§ Instructions for the task:
Locate each line below that includes "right" and reproduce it.
◆ ◆ ◆ ◆ ◆
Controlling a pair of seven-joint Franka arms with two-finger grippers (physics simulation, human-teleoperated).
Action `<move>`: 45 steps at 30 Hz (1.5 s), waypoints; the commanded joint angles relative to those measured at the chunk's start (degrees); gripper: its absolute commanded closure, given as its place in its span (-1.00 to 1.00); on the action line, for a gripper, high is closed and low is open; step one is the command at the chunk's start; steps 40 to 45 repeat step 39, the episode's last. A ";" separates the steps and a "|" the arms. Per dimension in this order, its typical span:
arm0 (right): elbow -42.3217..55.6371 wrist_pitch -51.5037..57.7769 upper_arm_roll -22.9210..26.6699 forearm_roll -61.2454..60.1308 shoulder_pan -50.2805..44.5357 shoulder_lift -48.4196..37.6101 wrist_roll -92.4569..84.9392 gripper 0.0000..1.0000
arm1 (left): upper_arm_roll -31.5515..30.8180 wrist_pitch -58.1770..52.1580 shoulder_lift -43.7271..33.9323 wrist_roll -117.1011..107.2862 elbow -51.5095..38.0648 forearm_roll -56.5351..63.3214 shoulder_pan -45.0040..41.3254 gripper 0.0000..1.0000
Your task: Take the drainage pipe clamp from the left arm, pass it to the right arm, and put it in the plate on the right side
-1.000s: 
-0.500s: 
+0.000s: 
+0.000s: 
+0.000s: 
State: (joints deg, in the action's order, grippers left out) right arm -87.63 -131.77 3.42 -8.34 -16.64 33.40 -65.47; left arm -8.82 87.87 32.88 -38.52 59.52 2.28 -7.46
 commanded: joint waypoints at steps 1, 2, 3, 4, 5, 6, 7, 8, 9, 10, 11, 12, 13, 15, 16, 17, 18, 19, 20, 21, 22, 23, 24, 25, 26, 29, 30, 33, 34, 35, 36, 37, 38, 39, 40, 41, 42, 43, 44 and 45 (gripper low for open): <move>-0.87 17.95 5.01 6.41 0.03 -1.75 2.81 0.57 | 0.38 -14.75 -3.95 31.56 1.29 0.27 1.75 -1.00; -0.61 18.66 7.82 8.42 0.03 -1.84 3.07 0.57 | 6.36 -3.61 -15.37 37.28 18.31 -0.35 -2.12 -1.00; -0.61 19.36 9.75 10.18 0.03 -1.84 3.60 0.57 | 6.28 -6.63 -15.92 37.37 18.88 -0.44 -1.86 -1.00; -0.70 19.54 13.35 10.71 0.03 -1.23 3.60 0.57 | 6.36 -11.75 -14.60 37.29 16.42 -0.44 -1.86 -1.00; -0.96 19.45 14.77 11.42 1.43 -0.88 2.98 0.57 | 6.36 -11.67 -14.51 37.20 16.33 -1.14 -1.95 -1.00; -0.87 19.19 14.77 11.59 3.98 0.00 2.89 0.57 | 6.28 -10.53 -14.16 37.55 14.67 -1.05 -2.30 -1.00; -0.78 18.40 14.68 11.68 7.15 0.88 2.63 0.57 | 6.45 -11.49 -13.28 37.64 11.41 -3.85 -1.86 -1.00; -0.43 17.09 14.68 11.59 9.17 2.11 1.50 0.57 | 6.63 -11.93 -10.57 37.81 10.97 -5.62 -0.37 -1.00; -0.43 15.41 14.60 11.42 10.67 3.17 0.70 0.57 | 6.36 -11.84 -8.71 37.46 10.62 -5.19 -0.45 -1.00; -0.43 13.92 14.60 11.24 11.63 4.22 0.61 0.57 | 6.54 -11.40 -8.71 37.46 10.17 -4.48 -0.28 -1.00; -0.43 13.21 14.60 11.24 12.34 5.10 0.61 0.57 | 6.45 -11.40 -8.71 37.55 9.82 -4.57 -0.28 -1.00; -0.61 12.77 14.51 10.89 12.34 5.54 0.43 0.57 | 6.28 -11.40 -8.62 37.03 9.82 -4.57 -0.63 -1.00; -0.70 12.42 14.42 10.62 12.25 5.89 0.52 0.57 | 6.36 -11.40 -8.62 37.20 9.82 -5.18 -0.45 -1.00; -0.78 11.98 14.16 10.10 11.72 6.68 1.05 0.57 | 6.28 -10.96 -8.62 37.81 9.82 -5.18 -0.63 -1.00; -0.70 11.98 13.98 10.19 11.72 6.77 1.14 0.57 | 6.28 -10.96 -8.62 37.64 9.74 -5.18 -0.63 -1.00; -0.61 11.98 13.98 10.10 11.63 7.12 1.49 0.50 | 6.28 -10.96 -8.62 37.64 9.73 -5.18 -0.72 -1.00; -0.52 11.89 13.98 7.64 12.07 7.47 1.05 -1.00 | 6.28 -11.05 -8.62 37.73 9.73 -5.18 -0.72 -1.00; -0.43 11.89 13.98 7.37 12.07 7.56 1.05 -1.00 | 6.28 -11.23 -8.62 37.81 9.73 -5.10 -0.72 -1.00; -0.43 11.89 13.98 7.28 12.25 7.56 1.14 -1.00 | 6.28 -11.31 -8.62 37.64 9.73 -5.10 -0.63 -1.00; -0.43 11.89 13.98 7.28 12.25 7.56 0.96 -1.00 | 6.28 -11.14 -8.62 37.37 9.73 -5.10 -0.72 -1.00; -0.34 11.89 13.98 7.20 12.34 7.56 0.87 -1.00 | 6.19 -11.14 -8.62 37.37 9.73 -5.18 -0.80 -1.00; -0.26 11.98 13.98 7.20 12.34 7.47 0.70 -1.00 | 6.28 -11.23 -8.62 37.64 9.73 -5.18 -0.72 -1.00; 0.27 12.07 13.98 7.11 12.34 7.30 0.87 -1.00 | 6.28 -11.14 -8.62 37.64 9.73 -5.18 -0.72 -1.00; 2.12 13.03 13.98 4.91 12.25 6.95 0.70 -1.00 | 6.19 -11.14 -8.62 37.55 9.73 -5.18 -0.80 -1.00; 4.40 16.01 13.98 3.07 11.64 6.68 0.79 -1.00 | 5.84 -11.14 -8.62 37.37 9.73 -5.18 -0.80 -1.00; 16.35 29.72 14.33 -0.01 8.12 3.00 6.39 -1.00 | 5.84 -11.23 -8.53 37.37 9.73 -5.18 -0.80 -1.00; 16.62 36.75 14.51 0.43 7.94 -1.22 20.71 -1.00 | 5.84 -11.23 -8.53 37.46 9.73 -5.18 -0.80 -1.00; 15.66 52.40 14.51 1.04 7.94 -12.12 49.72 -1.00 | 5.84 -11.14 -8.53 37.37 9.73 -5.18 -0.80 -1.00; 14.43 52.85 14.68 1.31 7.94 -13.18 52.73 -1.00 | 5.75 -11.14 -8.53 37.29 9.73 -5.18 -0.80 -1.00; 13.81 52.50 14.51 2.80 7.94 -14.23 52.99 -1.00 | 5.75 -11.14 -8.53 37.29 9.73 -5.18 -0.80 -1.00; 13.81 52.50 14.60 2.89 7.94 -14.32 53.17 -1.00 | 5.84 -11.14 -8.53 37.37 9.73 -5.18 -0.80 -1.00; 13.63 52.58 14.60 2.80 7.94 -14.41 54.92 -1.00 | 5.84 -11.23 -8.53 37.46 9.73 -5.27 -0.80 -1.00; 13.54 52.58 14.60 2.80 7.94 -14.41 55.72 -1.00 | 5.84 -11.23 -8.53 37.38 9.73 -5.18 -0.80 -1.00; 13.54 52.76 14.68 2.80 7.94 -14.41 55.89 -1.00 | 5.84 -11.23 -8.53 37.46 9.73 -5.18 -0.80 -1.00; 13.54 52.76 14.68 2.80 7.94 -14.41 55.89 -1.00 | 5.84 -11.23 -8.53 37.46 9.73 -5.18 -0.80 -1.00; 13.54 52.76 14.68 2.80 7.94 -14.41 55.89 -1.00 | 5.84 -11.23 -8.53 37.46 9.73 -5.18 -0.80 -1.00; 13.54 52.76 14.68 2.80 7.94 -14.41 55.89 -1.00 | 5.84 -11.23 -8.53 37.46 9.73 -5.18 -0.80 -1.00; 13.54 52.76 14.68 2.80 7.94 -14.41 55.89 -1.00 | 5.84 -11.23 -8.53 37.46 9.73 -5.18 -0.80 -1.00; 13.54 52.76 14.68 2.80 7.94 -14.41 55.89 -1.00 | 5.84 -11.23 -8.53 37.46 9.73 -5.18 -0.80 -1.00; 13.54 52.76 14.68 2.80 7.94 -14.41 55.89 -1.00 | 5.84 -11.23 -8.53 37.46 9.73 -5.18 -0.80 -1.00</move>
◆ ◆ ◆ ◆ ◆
§ Completed exercise:
arm0 (right): elbow -42.3217..55.6371 wrist_pitch -51.5037..57.7769 upper_arm_roll -22.9210..26.6699 forearm_roll -61.2454..60.1308 shoulder_pan -50.2805..44.5357 shoulder_lift -48.4196..37.6101 wrist_roll -92.4569..84.9392 gripper 0.0000..1.0000
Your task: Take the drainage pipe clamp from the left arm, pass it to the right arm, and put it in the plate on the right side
State: (joints deg, in the action's order, grippers left out) right arm -87.63 -131.77 3.42 -8.34 -16.64 33.40 -65.47; left arm -8.82 87.87 32.88 -38.52 59.52 2.28 -7.46

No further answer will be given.